Assignment 4 Report
1bi) The information captured by Perusall gives us the full list of each comment/annotation in Perusall throughout the semester. We are able to see the specific source, and each comment is given an id so we can see the comment one is replying to (if it is a reply). We can also see the first and last name of the student as well as a student id to distinguish them, the highlighted text being annotated, the content of the annotation, word count, score, # of replies, # of upvoters, type of comment (comment/question), created/edit time, and page number. This gives us detailed information information for each comment to perform a variety of discourse analyses. The summary in Perusall also shows us the distribution of their values.
2ai) The only "missing data" is N/A entries in the "in response to comment id" column, which makes sense since not all comments are replies to other comments.
2aii) There are more comments than questions (621 vs. 107)
2aiii) Based on highest count in the Document columnm, Introduction to Learning Analytics (88), Herodotou et al., 2019 (78), Wise 2013 (76), Selwyn 2015 (71), and Wise 2021 (71) have the most comments.
2aiv) The page range with the most comments is 1-3.8, which makes sense since people are likely most engaged in the first parts of the reading, and these sections also contain information that is repeated or futher explained later in the text.
2av) The most prolific commentators were Wilhelm, Iron, and Ethan. We can see this by the summary distribution for "First Name". We use this variable because there is some overlap in last names but no common first names. Also shown in the chart below.
3di) After tokenizing the submission text, we added the columns for document id, sentence id, and the Tokenized Text.
3dii) The data is long since we extracted information from the columns and expanded the focus to individual tokens instead of individual comments.
3diii) We could begin the process of rebuilding the orginal text by grouping together tokens with common docuement id's, sentence id's, and student id's. From the table, it appears that they are already set up in this manner and the words are in order. We can run a long to wide operation with document id and sentence id as keys and tokenized text as values. Since the table was in order, this gives us the orginal text seprated by commas, which can be merged and resolved through data tidying operations.
3div) The most common words are stopwords like "the", "to", "and", "of", "a", and "is" since we set remove stopwords to false.
4d) Now the most frequent words are "data", "learn", "student", "use", "think", and "also". As shown in the pivot table below.
4e) These words make more sense since they are more applicable to course topics and readings. There are still seem to be some frequent simple words like "use" and "also" but for the most part it is a better representation of our discussions.
4f) We could have lost important information if there was a number that was very commonly used such as a year or if it is important to differentiate the various forms of a word but that could also complicate the information we want to extract.
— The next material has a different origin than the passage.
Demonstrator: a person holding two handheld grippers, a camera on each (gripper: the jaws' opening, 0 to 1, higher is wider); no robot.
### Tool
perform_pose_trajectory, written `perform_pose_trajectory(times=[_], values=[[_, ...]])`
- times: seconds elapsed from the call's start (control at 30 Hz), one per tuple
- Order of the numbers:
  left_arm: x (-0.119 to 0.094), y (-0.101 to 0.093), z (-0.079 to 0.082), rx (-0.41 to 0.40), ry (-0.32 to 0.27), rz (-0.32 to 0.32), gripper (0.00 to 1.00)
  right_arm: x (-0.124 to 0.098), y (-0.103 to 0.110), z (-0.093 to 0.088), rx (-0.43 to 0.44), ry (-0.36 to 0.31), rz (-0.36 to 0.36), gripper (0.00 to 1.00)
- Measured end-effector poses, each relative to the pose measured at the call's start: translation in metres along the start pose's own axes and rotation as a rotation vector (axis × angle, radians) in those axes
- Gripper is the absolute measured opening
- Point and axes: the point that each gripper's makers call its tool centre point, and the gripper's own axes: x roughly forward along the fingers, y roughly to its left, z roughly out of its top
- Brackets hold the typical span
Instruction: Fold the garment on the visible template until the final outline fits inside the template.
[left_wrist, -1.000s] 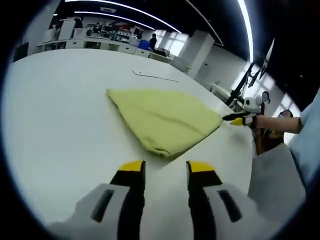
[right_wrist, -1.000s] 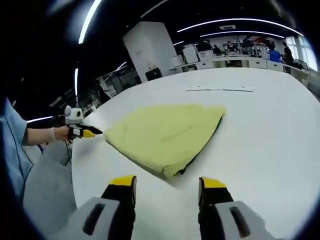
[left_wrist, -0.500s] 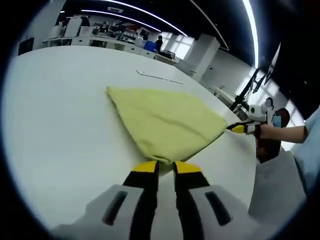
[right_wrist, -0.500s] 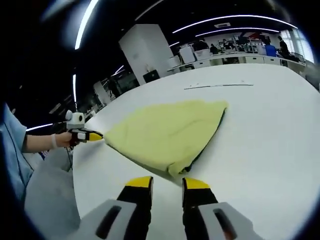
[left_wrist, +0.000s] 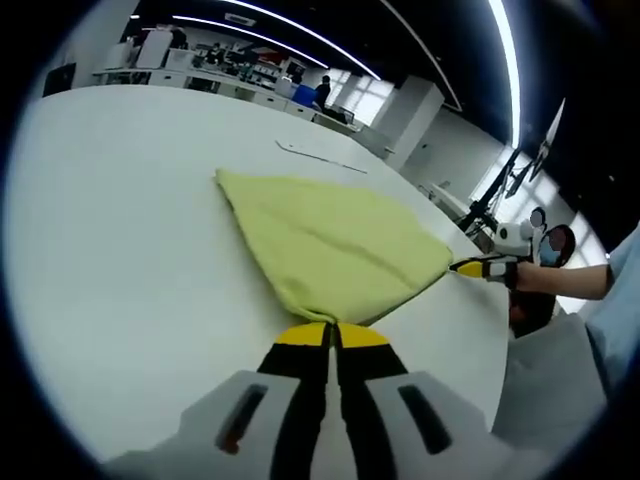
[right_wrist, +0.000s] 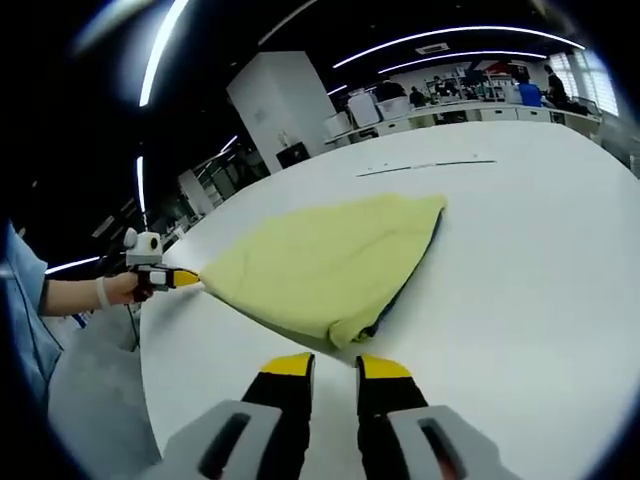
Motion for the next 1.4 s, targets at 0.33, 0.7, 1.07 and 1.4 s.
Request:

5bi) The "Tokenized Text" column disappeared 5bii) The "token" (contains the new tokens with the words merged to form n-grams) and the "gram" (number of words) columns appear
New Pivot Table with ngrams below
5ci) The most common bigrams are learn_analyt, predict_model, data_collect, student_learn, machine_learn, use_data, and collect_data 5cii) The most common trigrams are make_inform_decis, predict_learn_analyt, provid_valuable_insight, use_predict_model, and way_collect_data.
5ciii) There appear to be considerable overlap with the common simple words and the bigrams and trigrams. However, through the ngrams we gain additinal information on the way those words are used if they are commonly used with other words to get a clearer picture of common topics of discussion and elaborating on common words like "use" or "learn".
5di) Most common bigrams with the word student are student_learn, student_perform, teacher_student, risk_student, student_teacher. Most common trigrams are dialogu_advisor_student, agre_collect_student, better_understand_student, collect_data_student, and friend_strong_student.
6bvi) The most relevant words correspond with each of the papers topics. This is because we used TDIDF to guage the relevancy of each word instead of just frequency, so we have high scoring words that may not be the most frequent, and we also filtered out the most common words to eliminate simple words that aren't directly related to the reading topic.
6civ1) I can recognize the most important words, even though the full names are integers, by looking through the table and seeing the section that relates most to the topics I discussed.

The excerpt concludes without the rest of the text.